:: Activity ::
Your answer should consist solely of the lines from the first line of the data through the line with "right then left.", each reproduced exactly.

----

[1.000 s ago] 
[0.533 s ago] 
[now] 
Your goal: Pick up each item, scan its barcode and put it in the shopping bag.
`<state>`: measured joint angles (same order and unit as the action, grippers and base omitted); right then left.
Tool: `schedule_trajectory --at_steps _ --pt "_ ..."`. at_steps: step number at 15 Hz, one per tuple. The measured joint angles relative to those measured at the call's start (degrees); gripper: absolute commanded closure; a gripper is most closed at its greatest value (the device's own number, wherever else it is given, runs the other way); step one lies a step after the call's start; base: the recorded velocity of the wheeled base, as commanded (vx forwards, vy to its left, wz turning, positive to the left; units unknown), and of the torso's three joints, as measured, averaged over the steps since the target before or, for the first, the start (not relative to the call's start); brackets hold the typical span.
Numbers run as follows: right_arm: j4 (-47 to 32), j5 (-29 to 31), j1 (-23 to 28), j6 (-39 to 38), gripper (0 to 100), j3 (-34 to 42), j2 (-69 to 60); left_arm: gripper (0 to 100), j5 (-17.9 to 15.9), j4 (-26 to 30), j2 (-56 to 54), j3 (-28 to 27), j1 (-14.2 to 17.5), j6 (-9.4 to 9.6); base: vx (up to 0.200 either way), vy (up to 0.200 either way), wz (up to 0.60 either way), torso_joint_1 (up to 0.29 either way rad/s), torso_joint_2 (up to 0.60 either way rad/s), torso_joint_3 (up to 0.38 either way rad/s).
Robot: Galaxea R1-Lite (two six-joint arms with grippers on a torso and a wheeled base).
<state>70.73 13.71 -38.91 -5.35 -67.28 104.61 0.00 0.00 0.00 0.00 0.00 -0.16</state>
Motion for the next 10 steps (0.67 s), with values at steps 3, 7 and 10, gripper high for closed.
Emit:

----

:: Solution ::
[1.000 s ago] 
[0.533 s ago] 
[now] 
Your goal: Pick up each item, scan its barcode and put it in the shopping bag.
`<state>`: measured joint angles (same order and unit as the action, grippers and base omitted); right then left.

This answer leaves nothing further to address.